En 2022, une étude de l’ADEME sur l’évaluation de l’impact du numérique a montré que le numérique représente 2,5% de l’empreinte carbone en France et 3 à 4% des émissions de gaz à effet de serre (GES) dans le monde. En effet, nos objets et outils numériques, essentiels au bureau et omniprésents dans notre vie personnelle, ne fonctionnent pas en tant que tels. Derrière nos smartphones et nos ordinateurs se trouvent des data centers, des infrastructures de stockage de données bien physiques, fonctionnant 24h/24, et extrêmement polluantes. À l’heure de la transition énergétique et alors que le numérique ne cesse de se développer, est-il possible de réduire l’impact environnemental de ces data centers et de développer un numérique durable ? Quelques éléments de réponse avec Big média.

Un data center, qu’est-ce que c’est et à quoi ça sert ?

D’après le site danois Data Center Map, on compte actuellement 5574 data centers (à la fois publics et privés) dans le monde. Parmi eux, 264 se trouvent en France (source : Statista, 2022). Les data centers sont essentiels au fonctionnement de nos appareils numériques : sans eux, il serait impossible de traiter nos recherches sur internet, de regarder nos photos de vacances de l’année dernière stockées sur le cloud ou d’enregistrer un mot de passe un peu compliqué. De plus en plus de  centres voient le jour pour répondre à la demande croissante de traitement de données, particulièrement avec l’essor de l’IA.

Quel est le rôle des data centers ?

Les data centers (littéralement, centres de données) ont été développés dans les années 1990 pour faire face à l’expansion d’Internet. Les premiers usagers de la toile avaient besoin de serveurs pour traiter leurs données et intégrer cette nouvelle technologie. Les data centers donc sont des infrastructures physiques sécurisées qui hébergent, traitent et partagent les données numériques de nos appareils et de nos actions digitales : paiement en ligne, e-mails, jeux en ligne, big data, intelligence artificielle… Sans eux, rien ne fonctionnerait !
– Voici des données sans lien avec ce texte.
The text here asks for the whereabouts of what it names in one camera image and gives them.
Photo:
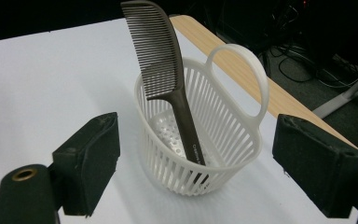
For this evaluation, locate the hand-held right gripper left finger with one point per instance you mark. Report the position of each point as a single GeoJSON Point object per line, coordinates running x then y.
{"type": "Point", "coordinates": [87, 161]}

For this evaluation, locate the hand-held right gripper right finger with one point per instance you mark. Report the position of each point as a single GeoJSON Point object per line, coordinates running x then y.
{"type": "Point", "coordinates": [317, 161]}

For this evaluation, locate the white slatted plastic basket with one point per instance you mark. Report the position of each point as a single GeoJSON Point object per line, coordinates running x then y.
{"type": "Point", "coordinates": [263, 84]}

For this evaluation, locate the dark brown comb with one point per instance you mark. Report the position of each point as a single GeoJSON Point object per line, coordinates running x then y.
{"type": "Point", "coordinates": [158, 46]}

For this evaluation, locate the grey metal stand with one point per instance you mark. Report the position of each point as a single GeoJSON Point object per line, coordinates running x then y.
{"type": "Point", "coordinates": [341, 98]}
Le fonctionnement des data centers

Un data center est composé de serveurs reliés à des processeurs et des disques durs, et fonctionne 24h sur 24, 7 jours sur 7, car l’activité numérique ne s’arrête jamais. Les serveurs sont alimentés par des réseaux électriques très puissants et sont simultanément refroidis pour éviter la surchauffe. Des systèmes de diffusion d’air froid sont disposés devant les racks des serveurs pour aspirer l’air (allée froide), puis l’évacuer à l’arrière des serveurs (allée chaude), et le tout est expulsé via des gaines d’aération connectées au plafond. Les plus grands centres combinent un système de traitement d’air et un autre d’eau réfrigéré pour refroidir la température ambiante plus rapidement : celle-ci doit être maintenue à 20° en permanence.
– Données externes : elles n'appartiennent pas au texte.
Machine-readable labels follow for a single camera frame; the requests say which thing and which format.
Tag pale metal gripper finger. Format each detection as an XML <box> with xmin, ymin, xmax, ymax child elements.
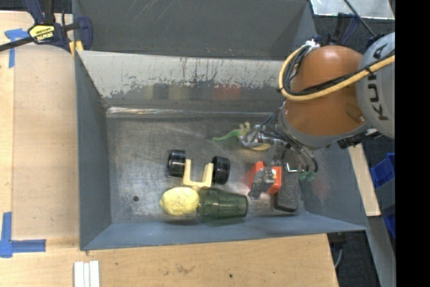
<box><xmin>247</xmin><ymin>169</ymin><xmax>267</xmax><ymax>200</ymax></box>
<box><xmin>263</xmin><ymin>167</ymin><xmax>277</xmax><ymax>193</ymax></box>

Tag orange block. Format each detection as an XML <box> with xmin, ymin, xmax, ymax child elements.
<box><xmin>248</xmin><ymin>161</ymin><xmax>284</xmax><ymax>196</ymax></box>

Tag dark grey sponge block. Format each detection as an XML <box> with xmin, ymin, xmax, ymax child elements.
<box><xmin>273</xmin><ymin>170</ymin><xmax>302</xmax><ymax>213</ymax></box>

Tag green glass cup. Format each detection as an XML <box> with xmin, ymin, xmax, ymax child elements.
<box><xmin>196</xmin><ymin>187</ymin><xmax>249</xmax><ymax>222</ymax></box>

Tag green toy lizard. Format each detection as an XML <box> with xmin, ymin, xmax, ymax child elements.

Il existe différents types de data centers qui ne s’adressent pas aux mêmes clients et n’offrent pas tous le même niveau de sécurité ou d’accès : 

  • sur site : l’infrastructure est sur le site de l’entreprise, cela permet plus de sécurité et de se conformer plus facilement aux réglementations ; 
  • cloud : il s’agit de centres qui hébergent des infrastructures utilisées par plusieurs clients, par exemple les clouds de Google, Apple, Amazon… ;
  • managé : ces installations clés en main sont particulièrement utiles pour les organisations qui n’ont pas l’espace ou l’expertise nécessaire pour avoir un data center sur site. La location des serveurs et du matériel s’effectue avec un fournisseur qui garantit au client un accès exclusif et sécurisé.

Comment les data centers polluent-ils ?

D’après des estimations récentes, les data centers consomment entre 2 et 3% de l’électricité mondiale, mais ce chiffre pourrait bien augmenter avec notre usage du numérique. Selon une étude de Huawei Technologies, la part des data centers dans la consommation électrique mondiale pourrait atteindre les 13% d’ici 2030. Les data centers sont des équipements particulièrement énergivores pendant leur cycle de vie et sans possibilité de recyclage une fois en fin de vie, en raison des matériaux utilisés dans les composants des serveurs.

Plus notre utilisation du numérique augmente, plus il faut de data centers, et plus le numérique consomme à l’échelle globale. Cette problématique concerne autant les particuliers que les entreprises, car tous les secteurs, mais aussi de nombreux aspects de la vie quotidienne, se digitalisent et l’essor de l’intelligence artificielle augmente notre consommation de données.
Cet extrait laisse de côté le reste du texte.